> _WHAT THE EXERCISE ASKS_: All lines below containing "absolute" are to be listed.

○ ○ ○ ○ ○

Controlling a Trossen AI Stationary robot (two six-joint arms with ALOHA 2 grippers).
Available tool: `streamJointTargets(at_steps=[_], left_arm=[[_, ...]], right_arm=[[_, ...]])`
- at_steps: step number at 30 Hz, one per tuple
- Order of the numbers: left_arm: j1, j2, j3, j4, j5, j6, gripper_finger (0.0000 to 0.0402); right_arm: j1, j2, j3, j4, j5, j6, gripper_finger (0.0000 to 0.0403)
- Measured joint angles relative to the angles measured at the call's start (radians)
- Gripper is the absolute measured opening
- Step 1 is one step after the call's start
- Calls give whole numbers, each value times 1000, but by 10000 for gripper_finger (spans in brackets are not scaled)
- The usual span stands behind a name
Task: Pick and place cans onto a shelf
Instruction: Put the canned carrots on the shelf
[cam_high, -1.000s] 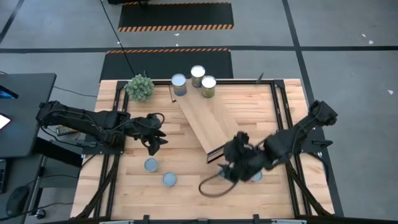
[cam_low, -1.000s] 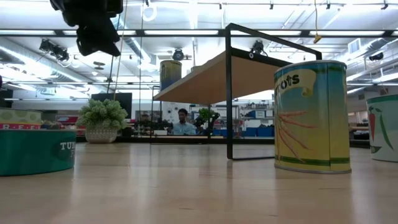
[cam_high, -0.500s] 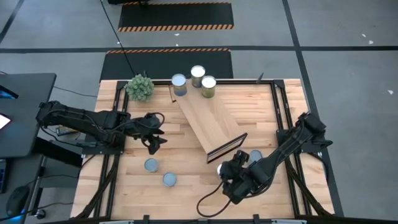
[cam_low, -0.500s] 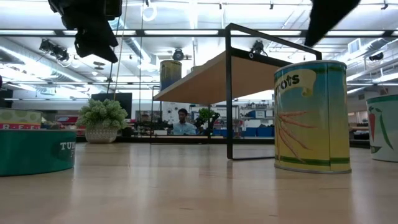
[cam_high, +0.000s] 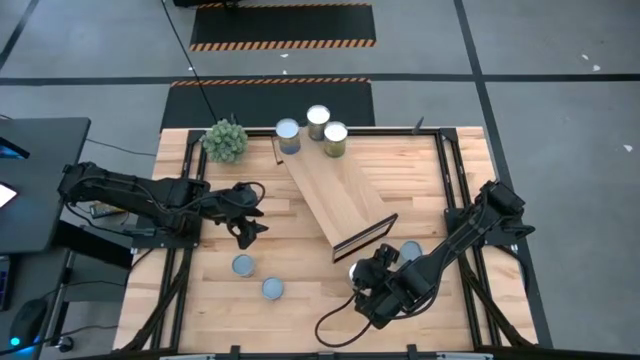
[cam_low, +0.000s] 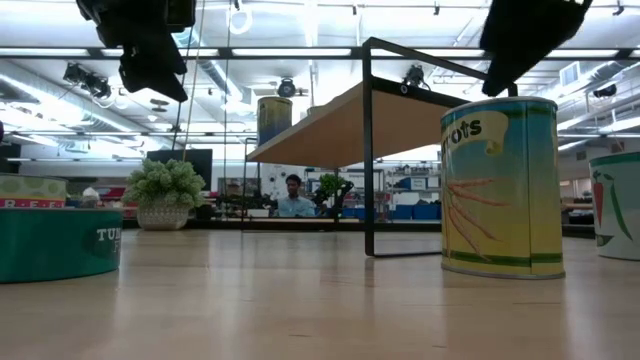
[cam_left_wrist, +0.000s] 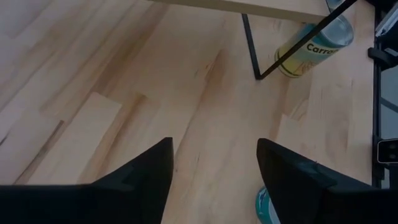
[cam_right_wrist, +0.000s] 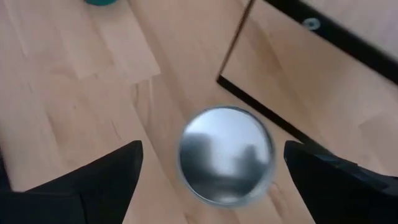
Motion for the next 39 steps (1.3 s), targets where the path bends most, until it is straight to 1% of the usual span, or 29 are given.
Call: streamJointTargets(at_steps=[4, 9, 14, 16, 19, 24, 32, 39], left_arm=[[0, 0, 0, -1, 0, 0, 236], [0, 0, 0, 0, 0, 0, 236], [0, 0, 0, 0, 0, 1, 236], [0, 0, 0, 0, 0, 2, 236], [0, 0, 0, 0, 0, 2, 236], [0, 0, 0, 0, 0, 2, 236], [0, 0, 0, 0, 0, 2, 236], [0, 0, 0, 0, 0, 0, 236]], right_arm=[[-4, -1, -32, 59, 1, -3, 399], [-7, -2, -37, 46, 34, -25, 400], [-23, -2, -38, 45, 33, -63, 400], [-35, -3, -51, 62, 21, -62, 400], [-52, -2, -62, 87, -27, -57, 400], [-64, -3, -63, 86, -22, -66, 399], [-79, -3, -64, 74, -46, -76, 399], [-83, -2, -128, 162, -89, -53, 398]])
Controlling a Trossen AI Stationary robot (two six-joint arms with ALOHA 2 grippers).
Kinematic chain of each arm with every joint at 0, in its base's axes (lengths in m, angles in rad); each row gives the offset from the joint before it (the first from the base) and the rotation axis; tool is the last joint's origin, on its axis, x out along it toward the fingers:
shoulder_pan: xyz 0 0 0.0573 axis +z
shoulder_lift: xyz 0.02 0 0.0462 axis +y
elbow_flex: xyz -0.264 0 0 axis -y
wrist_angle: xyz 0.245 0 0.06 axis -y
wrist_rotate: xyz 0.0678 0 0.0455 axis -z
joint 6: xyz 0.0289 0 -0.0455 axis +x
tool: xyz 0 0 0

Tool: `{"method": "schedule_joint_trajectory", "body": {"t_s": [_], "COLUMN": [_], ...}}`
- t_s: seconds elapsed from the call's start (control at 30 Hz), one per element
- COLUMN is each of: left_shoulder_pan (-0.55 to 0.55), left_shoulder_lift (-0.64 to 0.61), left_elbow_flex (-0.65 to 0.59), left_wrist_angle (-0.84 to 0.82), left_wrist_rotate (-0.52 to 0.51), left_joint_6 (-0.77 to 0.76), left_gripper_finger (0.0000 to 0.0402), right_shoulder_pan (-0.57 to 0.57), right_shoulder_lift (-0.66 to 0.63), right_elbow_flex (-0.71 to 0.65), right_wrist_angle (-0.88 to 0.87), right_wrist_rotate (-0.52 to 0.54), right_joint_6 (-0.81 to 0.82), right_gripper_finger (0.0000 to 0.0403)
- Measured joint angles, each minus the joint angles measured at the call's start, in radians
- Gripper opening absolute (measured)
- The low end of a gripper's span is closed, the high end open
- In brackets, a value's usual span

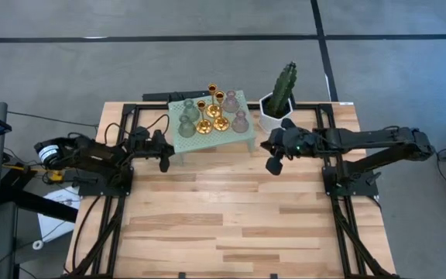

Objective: Pick & Place candle stick holders
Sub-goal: Return to Home Position

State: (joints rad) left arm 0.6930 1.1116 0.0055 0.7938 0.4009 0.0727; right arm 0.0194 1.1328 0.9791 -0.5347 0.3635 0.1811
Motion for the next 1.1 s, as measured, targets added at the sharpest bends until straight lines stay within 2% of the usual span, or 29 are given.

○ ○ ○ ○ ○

> _TASK RESPONSE_:
- Gripper is the absolute measured opening
- Gripper opening absolute (measured)

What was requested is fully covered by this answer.